The following is the structure of a query both in terms of syntax and execution order. The syntactical order must be followed to prevent errors from occurring when you run your query and the execution order is how the database optimizer navigates your SQL query to make sense of the data you are trying to retrieve and optimize the speed of the execution.
|WITH (Common Table Expression)
|1 (If present and chosen)
|UNION / UNION ALL
|LIMIT / OFFSET
WITH (Common Table Expression/CTE) are modularized queries that are stored temporarily in memory and used as a reference within the parent SQL query. They are a clean way to simplify complex SQL queries and since they are referenced by the parent query, they appear first within the SQL query syntax. The execution of this query may also be first, but depends on the database optimizers evaluation.
SELECT is the first clause used within an individual SQL query and is the only clause that is mandatory for a query to run. While it is first syntactically within our query, it is actually executed after the final result set is created. The reason for the late execution is because it waits for the execution of the clauses used in the remainder of the SQL query to determine what columns can be displayed within your result set. While querying a single table would be straightforward in determining what columns are available to be used, when multiple tables are joined together or a subquery is used, then the importance of this execution order starts to make sense.
DISTINCT is a clause used within the SELECT clause that operates like GROUP BY. When used, DISTINCT will group rows and remove duplicates from a result set based on the values passed to the SELECT clause. Since this action acts on the column grouping being selected, it runs after the SELECT both in terms of syntax and execution.
FROM traditionally follows SELECT syntactically (exception being the use of DISTINCT) within a SQL query and is executed first. The reason for the immediate execution is because it provides the initial data table in which aggregations, filters, sorts and limits can be applied. All table joins (JOIN) that are made in addition to the data table being referenced directly in the FROM clause will be executed and then the optimizer will search for the next present clause and determine the optimal order to execute the following action.
WHERE is executed after the FROM clause. WHERE is the last remaining SQL clause to be defined that can modify the initial relational data being retrieved and displayed to a result set. This clause filters the relational results and is then handed off to the optimizer to determine what should be executed next.
GROUP BY is next in the execution order. GROUP BY is a clause that executes after the SELECT, FROM and WHERE clauses. It groups rows by the distinct records based on the combination of columns present in the SELECT clause. The operation of grouping rows serves as the changing point from the relational data set layer to non-relational operations. This behavior, not surprisingly, is identical to DISTINCT usage within the SELECT clause, but is different in that GROUP BY opens up the SELECT clause to be able to use aggregation functions. Aggregations are a non-relational operation, which means they run after the relational data is in place hence the reason why GROUP BY runs after relational data is set.
HAVING will execute after GROUP BY. HAVING is the aggregation version of the WHERE clause. While HAVING can be used without GROUP BY being present, it is typically used when the user wants to filter by an aggregate function. Since aggregation is a non-relational operation, HAVING operates in a similar fashion to GROUP BY explaining the execution of this clause lower in the execution order.

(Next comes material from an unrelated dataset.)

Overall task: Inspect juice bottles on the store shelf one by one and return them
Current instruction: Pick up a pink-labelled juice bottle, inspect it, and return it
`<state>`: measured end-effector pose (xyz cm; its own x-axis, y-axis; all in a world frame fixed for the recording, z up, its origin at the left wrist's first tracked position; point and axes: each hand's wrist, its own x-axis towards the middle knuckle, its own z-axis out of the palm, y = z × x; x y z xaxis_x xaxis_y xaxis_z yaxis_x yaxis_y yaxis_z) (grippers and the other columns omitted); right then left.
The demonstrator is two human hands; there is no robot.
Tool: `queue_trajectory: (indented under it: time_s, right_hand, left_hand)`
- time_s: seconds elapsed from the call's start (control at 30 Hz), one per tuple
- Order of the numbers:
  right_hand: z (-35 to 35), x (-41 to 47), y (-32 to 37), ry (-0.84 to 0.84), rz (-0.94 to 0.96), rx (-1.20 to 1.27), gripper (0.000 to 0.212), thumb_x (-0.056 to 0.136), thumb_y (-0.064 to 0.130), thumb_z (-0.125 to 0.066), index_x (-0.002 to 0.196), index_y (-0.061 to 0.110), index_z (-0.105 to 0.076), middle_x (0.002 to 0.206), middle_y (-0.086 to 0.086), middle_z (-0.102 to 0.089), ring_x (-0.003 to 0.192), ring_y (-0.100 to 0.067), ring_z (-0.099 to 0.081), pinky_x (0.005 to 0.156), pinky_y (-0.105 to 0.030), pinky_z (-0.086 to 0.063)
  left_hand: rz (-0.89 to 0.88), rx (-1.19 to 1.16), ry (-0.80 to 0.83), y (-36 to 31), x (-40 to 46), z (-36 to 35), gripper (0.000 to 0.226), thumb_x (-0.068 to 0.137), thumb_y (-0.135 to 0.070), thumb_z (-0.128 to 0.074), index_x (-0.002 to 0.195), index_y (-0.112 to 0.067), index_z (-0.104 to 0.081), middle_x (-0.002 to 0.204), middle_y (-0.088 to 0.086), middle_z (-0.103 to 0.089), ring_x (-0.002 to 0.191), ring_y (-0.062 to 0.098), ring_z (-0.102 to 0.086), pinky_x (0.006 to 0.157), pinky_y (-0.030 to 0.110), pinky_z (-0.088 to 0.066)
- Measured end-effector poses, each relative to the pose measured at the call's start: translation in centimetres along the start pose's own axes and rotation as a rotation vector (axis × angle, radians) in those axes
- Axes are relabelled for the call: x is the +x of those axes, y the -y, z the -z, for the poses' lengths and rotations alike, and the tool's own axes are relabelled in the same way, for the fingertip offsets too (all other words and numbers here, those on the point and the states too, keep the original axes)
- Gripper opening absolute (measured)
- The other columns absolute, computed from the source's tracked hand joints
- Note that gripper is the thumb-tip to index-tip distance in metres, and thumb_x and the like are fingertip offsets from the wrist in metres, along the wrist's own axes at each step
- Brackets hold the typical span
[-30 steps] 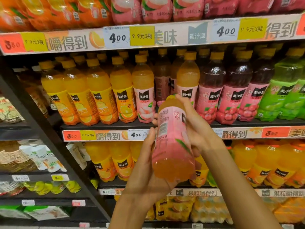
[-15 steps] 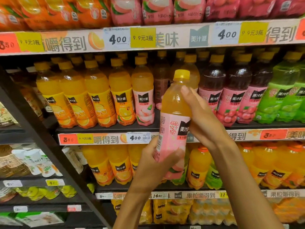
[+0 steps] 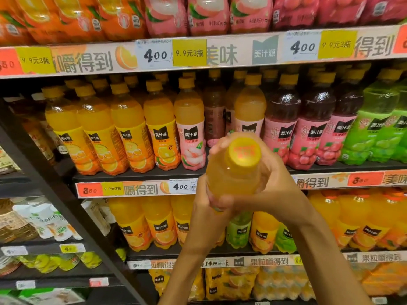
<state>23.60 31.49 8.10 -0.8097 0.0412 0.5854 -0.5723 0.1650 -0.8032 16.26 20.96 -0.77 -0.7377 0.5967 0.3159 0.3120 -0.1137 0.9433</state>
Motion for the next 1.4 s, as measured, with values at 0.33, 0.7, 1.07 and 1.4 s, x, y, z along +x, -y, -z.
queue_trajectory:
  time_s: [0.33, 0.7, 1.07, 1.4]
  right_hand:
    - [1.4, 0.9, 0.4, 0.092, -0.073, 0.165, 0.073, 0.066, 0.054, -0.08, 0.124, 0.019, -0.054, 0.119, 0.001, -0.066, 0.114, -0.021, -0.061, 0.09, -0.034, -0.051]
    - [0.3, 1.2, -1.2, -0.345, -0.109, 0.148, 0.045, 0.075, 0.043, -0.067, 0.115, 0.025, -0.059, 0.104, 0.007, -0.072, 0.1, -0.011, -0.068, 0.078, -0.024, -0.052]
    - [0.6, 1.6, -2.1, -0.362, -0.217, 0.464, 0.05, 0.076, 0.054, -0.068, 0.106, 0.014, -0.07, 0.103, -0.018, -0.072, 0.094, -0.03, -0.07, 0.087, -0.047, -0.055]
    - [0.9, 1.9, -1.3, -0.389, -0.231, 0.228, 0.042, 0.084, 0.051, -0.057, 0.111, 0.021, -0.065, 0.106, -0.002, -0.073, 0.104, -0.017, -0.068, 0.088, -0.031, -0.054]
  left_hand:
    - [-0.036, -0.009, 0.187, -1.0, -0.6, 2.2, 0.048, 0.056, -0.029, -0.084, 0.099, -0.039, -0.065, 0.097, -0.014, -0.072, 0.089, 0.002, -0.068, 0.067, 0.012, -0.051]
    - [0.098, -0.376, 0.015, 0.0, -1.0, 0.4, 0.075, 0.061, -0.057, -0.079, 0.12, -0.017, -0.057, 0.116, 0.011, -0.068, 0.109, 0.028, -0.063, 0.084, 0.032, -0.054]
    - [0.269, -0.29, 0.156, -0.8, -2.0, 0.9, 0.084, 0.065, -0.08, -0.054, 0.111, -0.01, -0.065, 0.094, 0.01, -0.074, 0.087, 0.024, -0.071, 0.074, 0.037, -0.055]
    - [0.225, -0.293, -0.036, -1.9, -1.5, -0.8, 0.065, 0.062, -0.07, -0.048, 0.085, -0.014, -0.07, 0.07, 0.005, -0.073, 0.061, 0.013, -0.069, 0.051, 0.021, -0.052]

UNION / UNION ALL combines the result sets of multiple queries. Once this combination is complete, the final result set can be ordered and limited which is why this clause falls before ORDER BY and LIMIT / OFFSET in the execution order and after the relational and non-relational operations have run to finalize the individual result sets.
ORDER BY will execute after the relational data operations or if a non-relational operation is used, then after those operations. ORDER BY is the mechanism that sorts data once modifications to the result set are complete.
LIMIT and OFFSET will execute last in the execution order. After querying, aggregating, grouping and finally ordering data, these clauses will run, limiting the amount of rows displayed in the result set or offsetting the result set by the amount provided.